Leaving out every picture, quote the data below exactly as it appears.

'''

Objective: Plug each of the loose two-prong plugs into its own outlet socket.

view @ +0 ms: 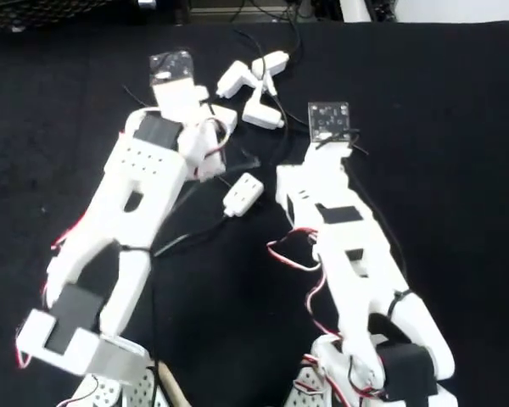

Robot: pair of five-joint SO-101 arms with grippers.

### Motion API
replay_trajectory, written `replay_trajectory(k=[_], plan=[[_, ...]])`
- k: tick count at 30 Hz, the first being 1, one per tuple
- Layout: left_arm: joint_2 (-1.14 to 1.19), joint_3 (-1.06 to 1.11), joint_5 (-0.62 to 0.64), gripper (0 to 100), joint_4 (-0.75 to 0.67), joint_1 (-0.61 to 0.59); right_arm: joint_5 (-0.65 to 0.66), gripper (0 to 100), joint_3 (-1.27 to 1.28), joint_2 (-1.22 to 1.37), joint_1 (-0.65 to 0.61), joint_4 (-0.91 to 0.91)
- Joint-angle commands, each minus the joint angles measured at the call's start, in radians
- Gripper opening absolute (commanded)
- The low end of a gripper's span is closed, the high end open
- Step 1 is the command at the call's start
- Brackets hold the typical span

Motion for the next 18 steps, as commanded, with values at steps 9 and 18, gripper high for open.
replay_trajectory(k=[9,18], plan=[[0.221,-0.203,0.236,3,-0.14,-0.013,-0.064,1.5,-0.03,0.016,0.104,-0.04],[0.368,-0.329,0.371,3,-0.12,0.05,-0.078,1.5,-0.031,0.012,0.141,-0.041]])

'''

:: Written solution ::
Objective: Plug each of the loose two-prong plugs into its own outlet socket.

view @ +0 ms: 

Robot: pair of five-joint SO-101 arms with grippers.

### Motion API
replay_trajectory, written `replay_trajectory(k=[_], plan=[[_, ...]])`
- k: tick count at 30 Hz, the first being 1, one per tuple
- Layout: left_arm: joint_2 (-1.14 to 1.19), joint_3 (-1.06 to 1.11), joint_5 (-0.62 to 0.64), gripper (0 to 100), joint_4 (-0.75 to 0.67), joint_1 (-0.61 to 0.59); right_arm: joint_5 (-0.65 to 0.66), gripper (0 to 100), joint_3 (-1.27 to 1.28), joint_2 (-1.22 to 1.37), joint_1 (-0.65 to 0.61), joint_4 (-0.91 to 0.91)
- Joint-angle commands, each minus the joint angles measured at the call's start, in radians
- Gripper opening absolute (commanded)
- The low end of a gripper's span is closed, the high end open
- Step 1 is the command at the call's start
- Brackets hold the typical span

Motion for the next 18 steps, as commanded, with values at steps 9 and 18, gripper high for open.
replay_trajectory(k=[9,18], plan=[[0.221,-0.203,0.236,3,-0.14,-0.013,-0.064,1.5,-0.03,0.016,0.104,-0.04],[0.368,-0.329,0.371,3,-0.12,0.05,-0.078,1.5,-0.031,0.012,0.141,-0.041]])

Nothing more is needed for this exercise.